Pour un conseiller, cela peut sembler secondaire. Pourtant, quand les règles sont claires, le travail quotidien est plus fluide.
Quand elles ne le sont pas, on perd du temps à corriger, rechercher ou reformuler.
Ce que cela ne change pas au quotidien du jeune
Attention à ne pas tout mélanger. Les évolutions de gouvernance, de cadre réglementaire ou de co-pilotage ne changent pas forcément le premier rendez-vous d’un jeune accompagné.
Le besoin reste le même : être écouté, orienté et suivi. Autrement dit, la structure de la donnée change parfois plus vite que l’expérience vécue par le jeune.
C’est normal. Les systèmes publics ont leur propre tempo, un peu comme une organisation qui met à jour sa tuyauterie interne sans que le client voie immédiatement le chantier.
Ce qui compte, pour le jeune, c’est que l’accompagnement soit cohérent, que les informations utiles circulent bien et que la confidentialité soit respectée.
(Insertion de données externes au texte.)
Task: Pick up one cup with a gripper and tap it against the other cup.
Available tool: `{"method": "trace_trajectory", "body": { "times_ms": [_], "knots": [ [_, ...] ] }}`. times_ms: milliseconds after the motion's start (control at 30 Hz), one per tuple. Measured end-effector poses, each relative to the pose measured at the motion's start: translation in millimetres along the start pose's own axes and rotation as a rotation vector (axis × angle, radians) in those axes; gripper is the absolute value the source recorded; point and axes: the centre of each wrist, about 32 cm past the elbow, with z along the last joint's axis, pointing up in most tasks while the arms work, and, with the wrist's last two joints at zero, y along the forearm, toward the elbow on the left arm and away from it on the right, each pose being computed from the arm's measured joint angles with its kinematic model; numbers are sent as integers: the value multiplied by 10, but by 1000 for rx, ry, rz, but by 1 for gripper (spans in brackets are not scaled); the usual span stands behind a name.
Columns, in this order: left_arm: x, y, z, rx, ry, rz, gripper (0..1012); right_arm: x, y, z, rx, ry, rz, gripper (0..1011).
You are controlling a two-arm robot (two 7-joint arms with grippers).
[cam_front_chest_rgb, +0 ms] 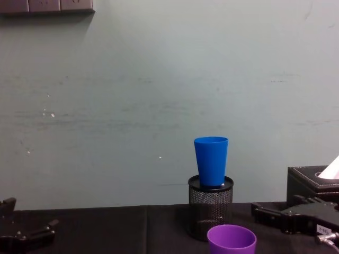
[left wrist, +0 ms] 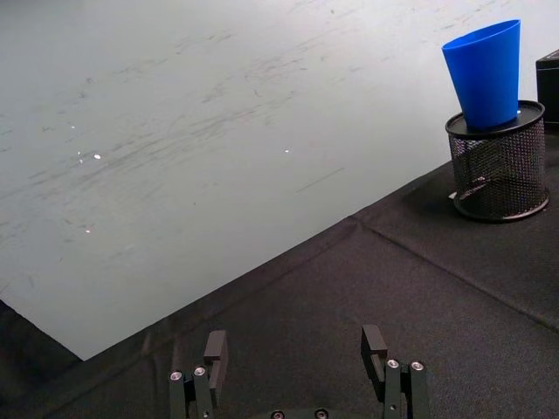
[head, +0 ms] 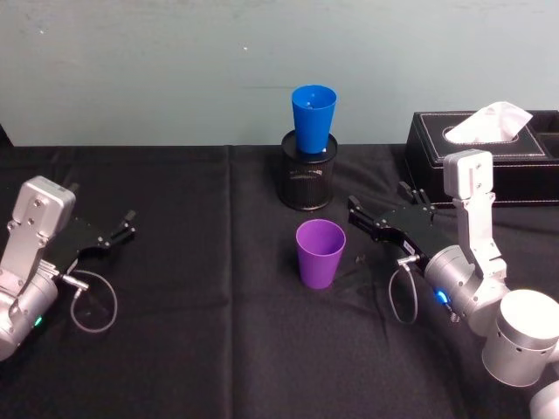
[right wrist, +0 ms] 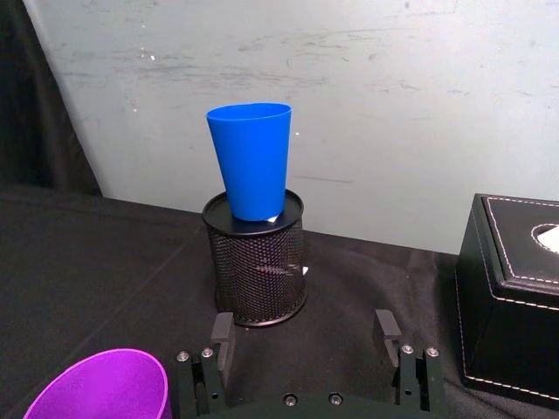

Le reste relève de l’organisation interne, même si cette organisation a un impact réel sur la qualité du service.
Le besoin de distinguer outil, missions et cadre réglementaire se retrouve aussi dans le rôle de l’INPI, ses démarches et les cas où vous en avez besoin.

Passer à l’usage juste
Au fond, i-Milo est un outil de suivi, de coordination et de pilotage au service des Missions Locales. Il ne remplace ni le conseiller, ni l’entretien, ni le jugement professionnel, mais il donne un cadre commun pour accompagner les jeunes avec plus de continuité.
Entre une offre d’emploi qui attire et une offre qui filtre les bons profils, la différence se joue souvent sur trois lignes très concrètes. Une fois le cadre posé, on peut regarder ce qui change concrètement pour le candidat au moment de l’entretien.
Et quand vous l’utilisez, gardez toujours la même question en tête : qui a besoin de cette information, et pour quoi faire ?
Foire aux questions
i-Milo, c’est quoi exactement ?
i-Milo est le système d’information utilisé par les Missions Locales pour suivre l’accompagnement des jeunes. Il centralise les rendez-vous, les actions menées et les suites données au parcours dans un cadre professionnel sécurisé.
Est-ce que les jeunes peuvent se connecter à i-Milo comme les conseillers ?
Non, i-Milo n’est pas un espace grand public ouvert aux jeunes. L’outil est réservé aux professionnels habilités, tandis que le jeune est suivi dans le système sans y avoir un accès métier direct.
À quoi sert i-Milo dans le suivi d’un jeune ?
L’outil permet de garder l’historique du parcours, d’éviter de repartir de zéro à chaque rendez-vous et de mieux coordonner les actions. Le conseiller peut ainsi retrouver les informations utiles, préparer l’entretien suivant et assurer une continuité d’accompagnement.
Quelles données sont enregistrées dans i-Milo ?
On y retrouve surtout des données liées à l’identité, aux coordonnées, à la situation du jeune et aux étapes de son parcours. Ces informations servent au suivi, à la coordination entre professionnels et au pilotage de l’activité, dans le respect du RGPD.
Qui peut consulter les informations saisies dans i-Milo ?
L’accès dépend des habilitations accordées selon le rôle de chacun. Les conseillers, responsables et certains partenaires autorisés peuvent y accéder dans un périmètre défini, afin de limiter les consultations aux besoins réels de la mission.